Since the ratio for an exponential should be the same or either positive or negative values regardless, I will take the positive number in order to make commenting on the findings and further analysis easier. Again to reduce random error in the value for length, I took 3 measurements of each length and obtained a mean length for each different length of string.

Now using circular card, the diameter of card, is what I will change, so this will be the independent variable.

## Damped Oscillation.

Errors and Improvements Despite the care I took in setting up the penculum and calibrating the equipment prior to beginning this experiment, there were several errors which have greatly affected the reliability of my results, hence why I sought to improve upon the experiment in the best way possible.

Variables There are 3 types of variable. Prior to beginning the experiment, I weighed the mass, using an electronic scale. I would expect this error is due to inaccurate measurement of the equilibrium position due to continuous oscillation of the spring making it hard to determine exactly where the equilibrium position lies, which means there is an error incurred in each of the points, causing the trend-line to be slightly out.

Since this damping term acts in the opposite direction of motion and is proportional to velocity, it causes objects with dampee vlocity to slow down quickly. An additional control variable suing this improved setup, is the position of card above the mass, using the coudsework swing to sit the card on.
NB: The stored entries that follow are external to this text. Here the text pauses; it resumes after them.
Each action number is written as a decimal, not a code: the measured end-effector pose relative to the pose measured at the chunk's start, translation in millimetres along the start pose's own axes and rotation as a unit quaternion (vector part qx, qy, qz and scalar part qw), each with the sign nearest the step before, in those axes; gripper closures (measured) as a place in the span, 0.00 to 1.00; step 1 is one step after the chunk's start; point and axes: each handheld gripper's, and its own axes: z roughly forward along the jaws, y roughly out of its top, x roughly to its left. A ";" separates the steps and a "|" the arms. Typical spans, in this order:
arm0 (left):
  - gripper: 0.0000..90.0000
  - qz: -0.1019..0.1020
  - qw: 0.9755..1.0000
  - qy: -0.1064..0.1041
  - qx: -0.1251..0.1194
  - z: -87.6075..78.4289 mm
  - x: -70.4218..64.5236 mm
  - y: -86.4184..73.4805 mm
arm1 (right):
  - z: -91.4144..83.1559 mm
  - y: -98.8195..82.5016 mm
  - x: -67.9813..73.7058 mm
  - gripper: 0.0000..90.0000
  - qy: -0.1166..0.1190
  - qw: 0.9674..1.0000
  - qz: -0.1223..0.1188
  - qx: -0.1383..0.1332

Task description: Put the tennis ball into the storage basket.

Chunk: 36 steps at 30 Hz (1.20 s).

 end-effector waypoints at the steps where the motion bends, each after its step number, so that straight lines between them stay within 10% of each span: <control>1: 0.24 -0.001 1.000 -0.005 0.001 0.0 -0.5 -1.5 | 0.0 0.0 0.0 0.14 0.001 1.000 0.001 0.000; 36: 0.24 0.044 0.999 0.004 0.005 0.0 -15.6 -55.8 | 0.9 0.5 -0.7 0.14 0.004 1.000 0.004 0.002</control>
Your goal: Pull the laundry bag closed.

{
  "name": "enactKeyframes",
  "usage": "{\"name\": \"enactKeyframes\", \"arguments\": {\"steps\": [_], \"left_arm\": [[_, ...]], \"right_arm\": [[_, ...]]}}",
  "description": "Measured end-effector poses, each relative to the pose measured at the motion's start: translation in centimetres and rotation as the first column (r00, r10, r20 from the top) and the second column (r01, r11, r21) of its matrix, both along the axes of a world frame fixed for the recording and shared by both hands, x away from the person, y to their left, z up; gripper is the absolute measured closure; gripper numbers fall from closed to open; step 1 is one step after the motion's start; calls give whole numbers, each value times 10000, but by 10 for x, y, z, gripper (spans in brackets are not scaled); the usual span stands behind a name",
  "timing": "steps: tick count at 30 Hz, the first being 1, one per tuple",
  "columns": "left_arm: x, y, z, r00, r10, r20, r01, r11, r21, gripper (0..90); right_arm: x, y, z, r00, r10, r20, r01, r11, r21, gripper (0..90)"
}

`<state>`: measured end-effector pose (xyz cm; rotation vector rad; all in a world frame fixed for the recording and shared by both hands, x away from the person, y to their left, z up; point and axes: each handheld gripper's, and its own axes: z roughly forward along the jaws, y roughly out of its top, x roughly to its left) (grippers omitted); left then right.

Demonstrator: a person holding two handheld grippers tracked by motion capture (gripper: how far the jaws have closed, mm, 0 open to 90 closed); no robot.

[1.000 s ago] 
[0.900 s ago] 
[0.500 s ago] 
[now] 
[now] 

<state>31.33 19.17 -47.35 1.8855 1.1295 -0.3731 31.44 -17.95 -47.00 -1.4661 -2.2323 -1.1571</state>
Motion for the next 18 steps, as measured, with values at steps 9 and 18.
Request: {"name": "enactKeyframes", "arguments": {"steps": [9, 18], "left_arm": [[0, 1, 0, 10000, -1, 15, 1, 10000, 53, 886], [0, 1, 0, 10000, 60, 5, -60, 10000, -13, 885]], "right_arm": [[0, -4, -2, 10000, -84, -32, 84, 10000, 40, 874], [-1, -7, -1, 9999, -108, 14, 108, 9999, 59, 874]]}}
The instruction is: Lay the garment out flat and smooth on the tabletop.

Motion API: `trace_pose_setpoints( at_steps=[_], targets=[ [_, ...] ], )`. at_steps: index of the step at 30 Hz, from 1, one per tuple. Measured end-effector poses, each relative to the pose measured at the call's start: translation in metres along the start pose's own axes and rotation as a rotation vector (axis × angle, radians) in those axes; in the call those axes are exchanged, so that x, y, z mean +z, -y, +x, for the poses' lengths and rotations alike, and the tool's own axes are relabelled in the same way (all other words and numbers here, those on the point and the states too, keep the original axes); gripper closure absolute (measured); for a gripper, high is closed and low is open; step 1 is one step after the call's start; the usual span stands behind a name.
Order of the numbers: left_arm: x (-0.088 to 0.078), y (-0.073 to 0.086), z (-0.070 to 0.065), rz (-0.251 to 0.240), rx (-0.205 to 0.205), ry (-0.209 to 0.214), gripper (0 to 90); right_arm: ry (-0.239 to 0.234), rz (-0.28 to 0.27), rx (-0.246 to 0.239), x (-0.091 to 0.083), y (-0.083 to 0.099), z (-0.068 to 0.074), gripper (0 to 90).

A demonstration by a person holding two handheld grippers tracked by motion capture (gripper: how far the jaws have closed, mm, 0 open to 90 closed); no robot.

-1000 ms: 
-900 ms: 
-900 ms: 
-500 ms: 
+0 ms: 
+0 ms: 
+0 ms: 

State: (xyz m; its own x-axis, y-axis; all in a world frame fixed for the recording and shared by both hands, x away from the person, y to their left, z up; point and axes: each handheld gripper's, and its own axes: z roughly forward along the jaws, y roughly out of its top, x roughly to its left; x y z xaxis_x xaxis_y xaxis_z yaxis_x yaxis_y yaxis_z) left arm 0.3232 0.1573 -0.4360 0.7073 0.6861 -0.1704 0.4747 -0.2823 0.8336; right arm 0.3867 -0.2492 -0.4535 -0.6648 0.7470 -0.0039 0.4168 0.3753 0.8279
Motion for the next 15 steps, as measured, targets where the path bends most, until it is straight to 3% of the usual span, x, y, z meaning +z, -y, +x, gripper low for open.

Firstly, I tested the force applied to the spring against its extension. As the apparatus had been calibrated and setup in dxmped previous sub-experiment, I could simply reposition the spring to make sure the coils were easily visible in front of the ruler as shown in Figure 13 before to collect the data.

This way, I could be sure coursewogk the two strings would travel along the same trajectory and therefore reach the same point at the same time, thus reducing any possible systematic error in the amplitude measurement.